Richardson looks back on the link-up with Heafy and admits he still gets a rush from hearing those from some of the industry’s biggest metal acts sounded their appreciation for Bleed From Within.
He explains: “Just after the release of Era [in 2018], I remember Matt and a couple of the other guys in Trivium were tagging us on social media and saying it was their favourite album of the year. Which was pretty cool; obviously, we’ve been big fans of them for years and have seen them live countless times.
“So, we reached out to them and sent them a care package. Then, last summer, we had a wee day off [while in Europe] and reached out to Matt and he got us on the guestlist for a Trivium show and went backstage and had some beers and hung out for a few hours.
“We sort of spoke about the idea of working together on something and he was pretty keen. As we were writing the track, Goonzi [guitarist Craig Gowans] had this big open melodic section and he was like: ‘F*** it, I’m going to see if Matt wants to do a solo on this…’
“He jumped at the chance and it was cool to get him on board because he is an insane guitar player – and he absolutely smashed that solo, man. Still not sick of listening to it.”
“It’s nuts,” he added. “We had some shows last year with Lamb of God and Of Mice and Men, and obviously met up with Trivium. These are bands that we have listened to for so years, and so hearing them complimenting your music or getting behind what you are doing is just an amazing feeling.

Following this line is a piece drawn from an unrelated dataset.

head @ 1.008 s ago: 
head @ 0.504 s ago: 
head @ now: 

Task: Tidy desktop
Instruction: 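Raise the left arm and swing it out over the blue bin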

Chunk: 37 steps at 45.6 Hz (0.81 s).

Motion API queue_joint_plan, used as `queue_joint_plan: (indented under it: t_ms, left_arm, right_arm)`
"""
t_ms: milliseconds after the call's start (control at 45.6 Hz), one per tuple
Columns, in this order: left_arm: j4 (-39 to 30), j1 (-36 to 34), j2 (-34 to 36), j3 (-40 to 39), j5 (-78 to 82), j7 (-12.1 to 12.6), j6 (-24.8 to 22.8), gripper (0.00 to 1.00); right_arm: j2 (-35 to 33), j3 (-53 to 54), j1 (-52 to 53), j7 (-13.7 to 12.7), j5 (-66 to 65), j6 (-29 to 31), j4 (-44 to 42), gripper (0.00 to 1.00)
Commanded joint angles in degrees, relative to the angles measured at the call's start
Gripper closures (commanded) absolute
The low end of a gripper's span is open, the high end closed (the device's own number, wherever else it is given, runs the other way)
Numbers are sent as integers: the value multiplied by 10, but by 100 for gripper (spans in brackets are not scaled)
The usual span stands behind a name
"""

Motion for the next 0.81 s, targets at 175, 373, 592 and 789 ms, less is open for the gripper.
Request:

“Bleed From Within played some shows with Megadeth back in 2013 after [Dave] Mustaine picked us out from a list of bands and was like: ‘Yeah, you guys are great’. Afterwards, we have Chris Broderick and Shawn Drover coming into our dressing room after each gig to compliment us.
“It’s so cool when bands like that just leave their ego at the door and they are not afraid to compliment the younger bands. There will come a point when the legacy bands – the likes of Metallica, Iron Maiden, Rammstein – will have to take a step down. The new generation will then have to take a step up, and it’s cool to see the older guys supporting that.”